Mi abuela, antes de morir, se negó rotundamente a cerrar los ojos, y me obligó a hacer un juramento maldito…

Mi abuela, antes de morir, se negó rotundamente a cerrar los ojos, y me obligó a hacer un juramento maldito.

Aún recuerdo su mirada en ese momento: opaca, inmóvil, pero ardiente como ceniza encendida. Sus dedos temblorosos me sujetaban con una fuerza inesperada, sin dejarme apartarme.

—”Júralo… que llevarás mis cenizas de vuelta al lugar del que huí… a Oaxaca, México. La noche del Día de los Muertos… deberás colocarlas en el altar de los Montez… donde pertenece mi alma.”

Me quedé paralizado. Nuestra familia llevaba tres generaciones viviendo en China. ¿Qué tenía que ver todo esto con un lugar al otro lado del mundo? ¿Quiénes eran los Montez? ¿Dónde había estado mi abuela? Nadie en la familia sabía realmente sobre su pasado. Siempre que se mencionaba México, ella solo sonreía con una mueca extraña… o guardaba silencio.

—”Si no lo haces… no me culpes si… te arrastro conmigo.”

Luego soltó mi mano. Sus ojos finalmente se cerraron… y las velas de la habitación se apagaron de golpe — aunque no soplaba viento alguno.

Una semana después, recibí la única reliquia que me dejó: una pequeña caja de madera negra. Dentro había sus cenizas, un diario escrito en español y en náhuatl antiguo, y un boleto de avión a Oaxaca — ya comprado. Fecha del vuelo: 1 de noviembre.

Pensé en romper mi promesa. Me pareció absurda, una locura. Pero esa noche soñé con ser arrastrado bajo la tierra blanda y húmeda, cayendo, cayendo… hasta un lugar donde cientos de almas con máscaras de calavera reían con carcajadas agudas. En medio de ellas estaba mi abuela, susurrando:

—”Ya juraste… nadie escapa de la sangre…”

Volé a Oaxaca. La ciudad estaba envuelta en colores vibrantes y el aroma de cempasúchil. La gente celebraba el Día de los Muertos como una gran fiesta, recibiendo a los espíritus con alegría. Pero bajo esa fachada festiva, sentí algo denso, antiguo… como si el aire llevara humo de tiempos olvidados.

Seguí las instrucciones al final del diario de mi abuela. Subí una colina donde se encontraba una casa hecha de obsidiana negra. La puerta tenía tallada una serpiente de dos cabezas.

Toqué. Un anciano indígena me abrió, y al verme de arriba abajo, asintió solemnemente:

—”La sangre ha regresado.”

Me condujeron a un gran altar cubierto de flores, papel picado, velas… y cráneos reales. Coloqué la urna con las cenizas de mi abuela en el centro. En ese momento, la tierra tembló suavemente. Una pared de piedra detrás del altar se deslizó, revelando un túnel oscuro.

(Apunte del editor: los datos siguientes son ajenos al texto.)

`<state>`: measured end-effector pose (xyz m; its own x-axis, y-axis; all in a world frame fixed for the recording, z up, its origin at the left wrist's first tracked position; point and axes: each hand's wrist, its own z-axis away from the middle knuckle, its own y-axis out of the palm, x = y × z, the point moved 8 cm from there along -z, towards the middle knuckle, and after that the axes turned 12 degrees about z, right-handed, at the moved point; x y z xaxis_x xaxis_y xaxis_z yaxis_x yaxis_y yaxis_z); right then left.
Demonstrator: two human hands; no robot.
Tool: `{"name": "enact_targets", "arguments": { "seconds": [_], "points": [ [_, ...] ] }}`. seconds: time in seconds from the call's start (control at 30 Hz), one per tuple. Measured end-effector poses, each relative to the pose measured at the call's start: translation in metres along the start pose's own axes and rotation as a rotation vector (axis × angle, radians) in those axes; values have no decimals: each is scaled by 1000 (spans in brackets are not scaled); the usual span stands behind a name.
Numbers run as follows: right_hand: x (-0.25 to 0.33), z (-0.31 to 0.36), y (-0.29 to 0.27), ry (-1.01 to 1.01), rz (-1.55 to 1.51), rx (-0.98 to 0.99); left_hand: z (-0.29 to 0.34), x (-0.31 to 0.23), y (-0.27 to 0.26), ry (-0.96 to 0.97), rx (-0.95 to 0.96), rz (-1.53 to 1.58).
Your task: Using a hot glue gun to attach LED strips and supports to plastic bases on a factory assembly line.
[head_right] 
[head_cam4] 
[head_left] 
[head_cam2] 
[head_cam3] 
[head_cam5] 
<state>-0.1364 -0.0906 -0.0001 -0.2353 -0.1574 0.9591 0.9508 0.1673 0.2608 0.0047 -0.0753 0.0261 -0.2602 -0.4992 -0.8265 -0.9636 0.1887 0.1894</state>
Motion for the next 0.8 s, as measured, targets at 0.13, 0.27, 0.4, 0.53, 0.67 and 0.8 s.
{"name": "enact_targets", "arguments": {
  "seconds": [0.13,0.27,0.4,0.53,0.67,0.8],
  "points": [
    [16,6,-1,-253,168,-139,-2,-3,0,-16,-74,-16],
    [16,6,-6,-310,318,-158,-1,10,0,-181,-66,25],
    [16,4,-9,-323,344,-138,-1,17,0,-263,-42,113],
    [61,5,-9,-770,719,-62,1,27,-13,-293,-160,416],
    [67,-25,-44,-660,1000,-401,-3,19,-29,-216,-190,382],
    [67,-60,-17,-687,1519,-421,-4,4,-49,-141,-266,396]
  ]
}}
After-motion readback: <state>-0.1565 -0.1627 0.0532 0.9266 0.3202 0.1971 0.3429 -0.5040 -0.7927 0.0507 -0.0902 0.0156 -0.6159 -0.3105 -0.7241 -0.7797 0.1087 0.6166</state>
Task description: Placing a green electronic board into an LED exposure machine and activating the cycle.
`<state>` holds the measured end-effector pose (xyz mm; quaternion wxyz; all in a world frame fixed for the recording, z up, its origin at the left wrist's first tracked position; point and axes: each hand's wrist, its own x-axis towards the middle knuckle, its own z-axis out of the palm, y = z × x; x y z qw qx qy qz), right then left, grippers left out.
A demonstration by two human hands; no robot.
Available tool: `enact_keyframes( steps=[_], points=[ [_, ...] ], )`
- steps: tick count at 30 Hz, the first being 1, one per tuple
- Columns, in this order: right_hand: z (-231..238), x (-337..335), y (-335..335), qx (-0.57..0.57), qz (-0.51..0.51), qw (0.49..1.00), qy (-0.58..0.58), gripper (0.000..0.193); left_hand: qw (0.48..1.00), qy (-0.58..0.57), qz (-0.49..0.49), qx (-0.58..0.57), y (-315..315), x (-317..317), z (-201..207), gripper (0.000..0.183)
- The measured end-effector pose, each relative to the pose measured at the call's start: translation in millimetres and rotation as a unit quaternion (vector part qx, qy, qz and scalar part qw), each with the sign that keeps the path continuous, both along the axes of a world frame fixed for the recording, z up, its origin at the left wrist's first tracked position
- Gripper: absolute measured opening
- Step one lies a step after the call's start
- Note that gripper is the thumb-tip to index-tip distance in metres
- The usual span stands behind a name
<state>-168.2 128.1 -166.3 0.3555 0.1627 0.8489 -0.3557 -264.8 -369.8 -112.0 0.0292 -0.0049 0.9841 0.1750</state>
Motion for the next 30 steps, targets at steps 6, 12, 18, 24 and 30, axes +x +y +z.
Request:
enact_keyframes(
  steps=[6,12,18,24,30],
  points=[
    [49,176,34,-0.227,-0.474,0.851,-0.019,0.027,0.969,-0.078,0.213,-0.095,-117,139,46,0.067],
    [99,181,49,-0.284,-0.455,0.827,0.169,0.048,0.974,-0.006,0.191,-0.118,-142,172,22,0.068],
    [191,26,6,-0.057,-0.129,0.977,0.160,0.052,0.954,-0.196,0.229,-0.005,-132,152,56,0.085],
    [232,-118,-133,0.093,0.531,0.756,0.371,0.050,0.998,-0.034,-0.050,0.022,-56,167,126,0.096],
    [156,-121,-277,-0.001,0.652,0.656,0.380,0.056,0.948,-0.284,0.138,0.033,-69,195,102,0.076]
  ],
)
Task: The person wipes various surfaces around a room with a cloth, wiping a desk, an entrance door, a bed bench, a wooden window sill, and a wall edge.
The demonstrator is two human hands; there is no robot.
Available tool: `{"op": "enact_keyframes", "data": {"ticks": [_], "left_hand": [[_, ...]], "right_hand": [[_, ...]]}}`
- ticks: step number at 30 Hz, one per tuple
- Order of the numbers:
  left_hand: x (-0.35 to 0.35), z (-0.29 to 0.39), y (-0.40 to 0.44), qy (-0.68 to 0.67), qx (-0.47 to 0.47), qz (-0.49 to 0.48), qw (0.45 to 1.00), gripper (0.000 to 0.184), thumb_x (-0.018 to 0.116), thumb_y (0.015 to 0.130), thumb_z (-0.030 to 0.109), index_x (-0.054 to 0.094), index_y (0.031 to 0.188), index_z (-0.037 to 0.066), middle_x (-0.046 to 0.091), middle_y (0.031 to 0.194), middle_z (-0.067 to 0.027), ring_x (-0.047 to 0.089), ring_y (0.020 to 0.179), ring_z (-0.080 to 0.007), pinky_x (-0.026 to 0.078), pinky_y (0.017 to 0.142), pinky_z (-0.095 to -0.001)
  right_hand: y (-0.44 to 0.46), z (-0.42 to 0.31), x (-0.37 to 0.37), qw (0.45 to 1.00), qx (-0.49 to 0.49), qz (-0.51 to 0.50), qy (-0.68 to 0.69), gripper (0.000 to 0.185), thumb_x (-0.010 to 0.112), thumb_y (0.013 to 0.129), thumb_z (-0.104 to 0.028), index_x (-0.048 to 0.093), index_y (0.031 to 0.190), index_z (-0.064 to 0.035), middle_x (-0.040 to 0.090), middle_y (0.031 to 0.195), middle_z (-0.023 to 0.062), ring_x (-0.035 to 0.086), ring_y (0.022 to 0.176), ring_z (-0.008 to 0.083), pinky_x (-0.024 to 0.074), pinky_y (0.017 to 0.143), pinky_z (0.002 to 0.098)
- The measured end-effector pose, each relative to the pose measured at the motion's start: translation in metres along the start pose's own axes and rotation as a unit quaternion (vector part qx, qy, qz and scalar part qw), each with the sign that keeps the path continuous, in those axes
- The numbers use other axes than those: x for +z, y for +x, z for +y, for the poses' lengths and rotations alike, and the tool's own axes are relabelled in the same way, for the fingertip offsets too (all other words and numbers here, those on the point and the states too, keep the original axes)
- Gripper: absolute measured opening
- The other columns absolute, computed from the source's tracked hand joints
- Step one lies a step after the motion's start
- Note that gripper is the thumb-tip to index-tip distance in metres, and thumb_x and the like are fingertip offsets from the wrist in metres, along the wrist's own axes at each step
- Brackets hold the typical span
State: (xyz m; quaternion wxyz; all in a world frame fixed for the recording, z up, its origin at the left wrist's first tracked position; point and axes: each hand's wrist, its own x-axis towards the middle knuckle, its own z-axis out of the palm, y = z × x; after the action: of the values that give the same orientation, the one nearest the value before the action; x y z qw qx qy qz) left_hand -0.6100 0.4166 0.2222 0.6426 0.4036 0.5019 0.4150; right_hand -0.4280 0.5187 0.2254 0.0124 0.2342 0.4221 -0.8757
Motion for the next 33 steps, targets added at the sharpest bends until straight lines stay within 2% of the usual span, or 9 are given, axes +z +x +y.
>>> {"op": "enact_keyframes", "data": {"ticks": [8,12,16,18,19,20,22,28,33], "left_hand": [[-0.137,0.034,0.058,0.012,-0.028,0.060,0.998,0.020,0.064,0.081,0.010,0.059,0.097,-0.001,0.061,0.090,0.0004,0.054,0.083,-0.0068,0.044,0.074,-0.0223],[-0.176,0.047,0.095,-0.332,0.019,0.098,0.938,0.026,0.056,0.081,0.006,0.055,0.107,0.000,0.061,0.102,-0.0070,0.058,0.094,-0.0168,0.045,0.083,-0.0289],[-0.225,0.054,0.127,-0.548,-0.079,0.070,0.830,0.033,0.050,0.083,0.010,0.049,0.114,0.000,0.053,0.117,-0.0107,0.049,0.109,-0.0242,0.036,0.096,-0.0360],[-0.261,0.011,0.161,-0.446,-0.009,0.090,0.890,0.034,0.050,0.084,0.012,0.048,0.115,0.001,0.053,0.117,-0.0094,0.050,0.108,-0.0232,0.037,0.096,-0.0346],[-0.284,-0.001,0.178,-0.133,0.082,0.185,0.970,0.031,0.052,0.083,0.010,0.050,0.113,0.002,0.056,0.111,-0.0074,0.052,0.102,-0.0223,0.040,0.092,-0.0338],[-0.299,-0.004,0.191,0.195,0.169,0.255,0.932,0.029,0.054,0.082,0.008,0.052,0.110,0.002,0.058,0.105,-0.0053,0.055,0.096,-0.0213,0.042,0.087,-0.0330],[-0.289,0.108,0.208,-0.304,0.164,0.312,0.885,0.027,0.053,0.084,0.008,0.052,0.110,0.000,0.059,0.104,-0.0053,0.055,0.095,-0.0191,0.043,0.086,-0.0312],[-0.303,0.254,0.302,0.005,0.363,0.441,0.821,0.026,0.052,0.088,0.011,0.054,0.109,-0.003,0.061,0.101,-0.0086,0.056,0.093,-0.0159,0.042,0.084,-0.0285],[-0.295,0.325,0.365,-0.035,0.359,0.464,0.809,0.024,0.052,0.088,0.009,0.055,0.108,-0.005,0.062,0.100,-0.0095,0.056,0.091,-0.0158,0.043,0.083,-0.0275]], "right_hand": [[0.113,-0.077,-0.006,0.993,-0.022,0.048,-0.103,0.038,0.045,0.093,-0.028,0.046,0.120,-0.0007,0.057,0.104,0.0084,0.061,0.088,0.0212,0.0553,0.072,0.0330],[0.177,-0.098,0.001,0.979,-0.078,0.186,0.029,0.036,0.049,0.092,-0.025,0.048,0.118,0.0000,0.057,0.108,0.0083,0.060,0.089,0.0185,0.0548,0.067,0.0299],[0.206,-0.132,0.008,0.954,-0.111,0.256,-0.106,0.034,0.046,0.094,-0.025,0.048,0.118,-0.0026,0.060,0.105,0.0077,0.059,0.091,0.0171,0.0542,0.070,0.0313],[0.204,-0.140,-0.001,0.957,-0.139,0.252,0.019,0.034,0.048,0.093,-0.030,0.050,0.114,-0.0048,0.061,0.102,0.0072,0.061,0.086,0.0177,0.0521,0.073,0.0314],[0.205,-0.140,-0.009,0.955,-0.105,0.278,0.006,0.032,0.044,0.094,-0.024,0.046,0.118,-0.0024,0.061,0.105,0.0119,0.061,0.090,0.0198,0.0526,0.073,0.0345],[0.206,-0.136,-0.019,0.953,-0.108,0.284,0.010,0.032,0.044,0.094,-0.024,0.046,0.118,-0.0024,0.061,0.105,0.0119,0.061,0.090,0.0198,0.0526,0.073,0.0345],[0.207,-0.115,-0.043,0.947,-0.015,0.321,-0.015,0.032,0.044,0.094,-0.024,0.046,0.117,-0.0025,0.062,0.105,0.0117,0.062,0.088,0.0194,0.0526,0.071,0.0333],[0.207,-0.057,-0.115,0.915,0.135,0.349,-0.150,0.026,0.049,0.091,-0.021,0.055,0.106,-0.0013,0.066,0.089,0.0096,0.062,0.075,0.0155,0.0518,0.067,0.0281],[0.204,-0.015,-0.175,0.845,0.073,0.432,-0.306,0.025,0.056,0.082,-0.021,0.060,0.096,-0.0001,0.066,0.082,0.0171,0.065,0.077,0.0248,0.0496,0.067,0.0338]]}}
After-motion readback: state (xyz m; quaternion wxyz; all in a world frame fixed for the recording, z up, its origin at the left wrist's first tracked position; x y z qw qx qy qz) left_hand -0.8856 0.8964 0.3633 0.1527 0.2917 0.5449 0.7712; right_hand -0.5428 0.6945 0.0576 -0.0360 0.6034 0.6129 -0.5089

—”Debes entrar a Mictlán para completar el juramento.” —dijo el anciano.

No entendía nada. Pero algo dentro de mí… me empujó a seguir adelante.

Caminé por el pasadizo estrecho, oscuro como la muerte. A mi alrededor, susurros flotaban en el aire:

—”Portadora… portadora…” (La que lleva…)

Llegué a una cámara circular de piedra. En el centro, un pozo sin fondo. Al lado, un altar más pequeño, donde reposaba una máscara dorada con forma de serpiente bicéfala, cada boca sosteniendo una flor.

En la pared había una inscripción grabada:

“Quien lleva la sangre, lleva la deuda.”

Volteé. La puerta se había cerrado detrás de mí.

Una voz resonó —no la de mi abuela, sino la mía, saliendo de los muros:

—”No viniste a traerla de regreso… viniste a reemplazarla.”

Del pozo brotó una neblina blanca. Vi la figura de mi abuela —joven, sus ojos brillaban con una luz casi divina. Me miró con ternura… pero también con resignación.

—”Gracias, nieta mía. Tú eres el camino —no la guía.”

Entonces comprendí. Mi abuela no quería descansar en paz. Quería volver a la vida.

Y mi alma… era el precio.

Al día siguiente, en las calles de Oaxaca, entre la multitud disfrazada celebrando el Día de los Muertos, caminaba una mujer mayor vestida de negro, con una máscara de calavera. En sus manos, una flor de cempasúchil. Sonreía en silencio.

Nadie notó que esos ojos… alguna vez fueron míos.

¿Y yo…?

Sigo aquí. En lo profundo de la tierra. Custodiando el pozo.

Esperando.

Porque cada año, en el Día de los Muertos, llegará alguien más…
alguien que aún no ha hecho su juramento.

Porque… la sangre… nunca se paga del todo.